▶ [ACTIVITY]: Below are the records; pull every line that includes "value".

▶ [INPUT RECORDS]:
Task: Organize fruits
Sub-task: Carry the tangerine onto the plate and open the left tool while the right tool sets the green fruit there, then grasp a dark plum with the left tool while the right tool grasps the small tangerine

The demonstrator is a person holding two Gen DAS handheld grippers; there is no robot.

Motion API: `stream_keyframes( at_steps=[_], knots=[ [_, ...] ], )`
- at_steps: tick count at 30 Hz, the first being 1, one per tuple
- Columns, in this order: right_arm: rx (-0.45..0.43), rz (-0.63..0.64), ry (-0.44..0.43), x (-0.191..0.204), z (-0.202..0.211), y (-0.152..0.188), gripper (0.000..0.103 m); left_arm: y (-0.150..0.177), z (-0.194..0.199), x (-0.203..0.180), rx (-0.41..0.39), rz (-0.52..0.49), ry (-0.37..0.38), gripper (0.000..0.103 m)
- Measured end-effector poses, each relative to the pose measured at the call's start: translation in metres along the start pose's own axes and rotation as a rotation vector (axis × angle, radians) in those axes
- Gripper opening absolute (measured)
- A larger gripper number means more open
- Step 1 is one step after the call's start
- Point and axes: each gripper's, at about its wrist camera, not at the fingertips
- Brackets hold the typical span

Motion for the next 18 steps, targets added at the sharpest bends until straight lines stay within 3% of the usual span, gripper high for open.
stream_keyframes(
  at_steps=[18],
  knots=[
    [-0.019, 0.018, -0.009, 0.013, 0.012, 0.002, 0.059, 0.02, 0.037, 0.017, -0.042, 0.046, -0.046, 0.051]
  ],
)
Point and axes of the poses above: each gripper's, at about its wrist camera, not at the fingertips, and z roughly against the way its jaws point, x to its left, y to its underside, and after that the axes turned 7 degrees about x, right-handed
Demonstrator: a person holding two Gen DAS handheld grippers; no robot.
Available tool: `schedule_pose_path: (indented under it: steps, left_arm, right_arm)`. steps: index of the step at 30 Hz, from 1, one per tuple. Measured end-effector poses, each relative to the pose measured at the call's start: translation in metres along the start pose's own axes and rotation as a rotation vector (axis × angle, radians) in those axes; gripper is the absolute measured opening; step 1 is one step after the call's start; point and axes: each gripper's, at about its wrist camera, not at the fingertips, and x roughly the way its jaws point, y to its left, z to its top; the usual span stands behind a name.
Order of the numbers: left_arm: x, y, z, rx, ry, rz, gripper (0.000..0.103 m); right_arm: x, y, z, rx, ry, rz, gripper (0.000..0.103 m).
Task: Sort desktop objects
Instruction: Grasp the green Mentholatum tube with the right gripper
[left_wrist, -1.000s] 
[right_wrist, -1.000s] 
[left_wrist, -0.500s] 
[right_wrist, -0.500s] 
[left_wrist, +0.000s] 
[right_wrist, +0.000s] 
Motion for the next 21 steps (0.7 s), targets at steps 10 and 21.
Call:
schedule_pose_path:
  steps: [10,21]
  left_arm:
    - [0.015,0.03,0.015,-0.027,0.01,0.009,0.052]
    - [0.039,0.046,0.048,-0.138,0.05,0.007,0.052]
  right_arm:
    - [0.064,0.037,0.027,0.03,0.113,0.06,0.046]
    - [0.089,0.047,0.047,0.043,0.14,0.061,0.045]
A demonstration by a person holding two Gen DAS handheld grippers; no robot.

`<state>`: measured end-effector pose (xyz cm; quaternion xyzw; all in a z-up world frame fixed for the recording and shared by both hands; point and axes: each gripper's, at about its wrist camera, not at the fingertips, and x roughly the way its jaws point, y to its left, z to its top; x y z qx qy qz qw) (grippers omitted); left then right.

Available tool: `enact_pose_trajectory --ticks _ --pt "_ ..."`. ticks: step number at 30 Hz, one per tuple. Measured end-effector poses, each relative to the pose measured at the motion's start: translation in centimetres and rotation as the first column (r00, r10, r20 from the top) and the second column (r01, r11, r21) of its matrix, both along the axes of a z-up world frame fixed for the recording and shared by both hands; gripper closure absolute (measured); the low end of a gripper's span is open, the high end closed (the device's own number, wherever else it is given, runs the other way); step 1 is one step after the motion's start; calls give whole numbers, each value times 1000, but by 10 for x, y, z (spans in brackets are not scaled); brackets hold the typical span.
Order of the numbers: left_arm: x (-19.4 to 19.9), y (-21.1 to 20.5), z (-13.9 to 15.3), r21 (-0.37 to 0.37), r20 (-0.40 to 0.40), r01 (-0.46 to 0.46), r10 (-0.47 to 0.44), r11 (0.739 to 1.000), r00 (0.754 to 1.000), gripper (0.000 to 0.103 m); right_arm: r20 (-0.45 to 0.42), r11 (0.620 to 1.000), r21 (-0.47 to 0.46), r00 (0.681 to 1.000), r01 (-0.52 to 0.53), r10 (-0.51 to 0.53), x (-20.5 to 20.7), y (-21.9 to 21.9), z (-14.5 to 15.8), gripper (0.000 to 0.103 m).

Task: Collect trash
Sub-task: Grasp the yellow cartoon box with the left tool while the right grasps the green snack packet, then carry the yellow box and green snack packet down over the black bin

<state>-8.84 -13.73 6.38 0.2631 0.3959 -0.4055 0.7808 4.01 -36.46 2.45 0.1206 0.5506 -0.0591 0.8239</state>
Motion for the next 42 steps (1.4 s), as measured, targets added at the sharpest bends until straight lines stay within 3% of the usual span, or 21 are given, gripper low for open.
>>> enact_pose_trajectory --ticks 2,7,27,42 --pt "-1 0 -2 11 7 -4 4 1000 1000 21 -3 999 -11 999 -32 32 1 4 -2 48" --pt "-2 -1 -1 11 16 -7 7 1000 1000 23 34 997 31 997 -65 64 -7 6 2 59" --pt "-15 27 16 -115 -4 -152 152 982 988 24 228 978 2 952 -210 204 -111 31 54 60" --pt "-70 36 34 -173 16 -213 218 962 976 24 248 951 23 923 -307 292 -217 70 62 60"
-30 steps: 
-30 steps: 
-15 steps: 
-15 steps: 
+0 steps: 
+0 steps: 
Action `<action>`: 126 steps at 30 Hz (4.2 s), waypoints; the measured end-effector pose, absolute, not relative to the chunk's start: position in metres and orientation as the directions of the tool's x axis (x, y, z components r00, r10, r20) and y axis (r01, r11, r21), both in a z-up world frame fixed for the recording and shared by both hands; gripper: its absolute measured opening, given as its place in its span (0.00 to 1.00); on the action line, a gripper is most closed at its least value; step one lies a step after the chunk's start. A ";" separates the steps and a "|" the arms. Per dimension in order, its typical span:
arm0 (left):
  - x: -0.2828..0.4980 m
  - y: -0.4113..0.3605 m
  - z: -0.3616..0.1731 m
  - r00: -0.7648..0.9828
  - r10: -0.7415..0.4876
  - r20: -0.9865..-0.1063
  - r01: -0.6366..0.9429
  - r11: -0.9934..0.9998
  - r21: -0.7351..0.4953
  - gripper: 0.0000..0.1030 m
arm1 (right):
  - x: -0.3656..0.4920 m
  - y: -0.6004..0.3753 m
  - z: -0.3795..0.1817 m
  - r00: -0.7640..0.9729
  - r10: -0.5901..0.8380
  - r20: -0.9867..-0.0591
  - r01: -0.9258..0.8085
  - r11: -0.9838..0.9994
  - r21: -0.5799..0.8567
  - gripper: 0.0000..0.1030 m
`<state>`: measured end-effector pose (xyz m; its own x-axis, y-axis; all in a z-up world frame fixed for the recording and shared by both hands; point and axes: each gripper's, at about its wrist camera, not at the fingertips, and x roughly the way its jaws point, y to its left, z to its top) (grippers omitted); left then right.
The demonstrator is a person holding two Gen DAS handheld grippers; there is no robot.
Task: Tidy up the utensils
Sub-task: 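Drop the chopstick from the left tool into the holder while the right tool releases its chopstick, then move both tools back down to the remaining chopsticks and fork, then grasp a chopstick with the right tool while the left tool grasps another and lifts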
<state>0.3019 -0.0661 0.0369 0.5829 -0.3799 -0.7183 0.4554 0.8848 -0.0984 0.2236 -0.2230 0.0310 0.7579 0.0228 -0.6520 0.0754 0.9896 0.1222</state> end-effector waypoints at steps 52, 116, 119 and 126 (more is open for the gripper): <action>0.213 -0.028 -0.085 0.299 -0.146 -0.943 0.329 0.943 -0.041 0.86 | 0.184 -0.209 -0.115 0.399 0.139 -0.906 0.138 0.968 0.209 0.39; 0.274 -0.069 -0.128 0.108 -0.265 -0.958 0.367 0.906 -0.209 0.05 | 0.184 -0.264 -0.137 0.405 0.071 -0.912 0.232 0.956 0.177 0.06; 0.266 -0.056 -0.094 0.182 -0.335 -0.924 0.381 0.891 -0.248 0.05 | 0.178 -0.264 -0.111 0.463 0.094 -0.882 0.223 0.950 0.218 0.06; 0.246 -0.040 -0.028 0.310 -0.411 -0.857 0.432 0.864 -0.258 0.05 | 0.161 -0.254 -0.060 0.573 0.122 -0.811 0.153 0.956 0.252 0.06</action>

▶ [REPLY TO THE TASK]:
Available tool: `enact_pose_trajectory --ticks _ --pt "_ ..."`. ticks: step number at 30 Hz, one per tuple. Measured end-effector poses, each relative to the pose measured at the motion's start: translation in centimetres and rotation as the first column (r00, r10, r20 from the top) and the second column (r01, r11, r21) of its matrix, both along the axes of a z-up world frame fixed for the recording and shared by both hands; gripper closure absolute (measured); the low end of a gripper's span is open, the high end closed (the device's own number, wherever else it is given, runs the other way); step 1 is one step after the motion's start; calls give whole numbers, each value times 1000, but by 10 for x, y, z (spans in brackets are not scaled); brackets hold the typical span.
Action `<action>`: 126 steps at 30 Hz (4.2 s), waypoints; the measured end-effector pose, absolute, not relative to the chunk's start: position in metres and orientation as the directions of the tool's x axis (x, y, z components r00, r10, r20) and y axis (r01, r11, r21), both in a z-up world frame fixed for the recording and shared by both hands; gripper: its absolute measured opening, given as its place in its span (0.00 to 1.00); on the action line, a gripper is most closed at its least value; step one lies a step after the chunk's start. A ";" separates the steps and a "|" the arms. Per dimension in order, its typical span:

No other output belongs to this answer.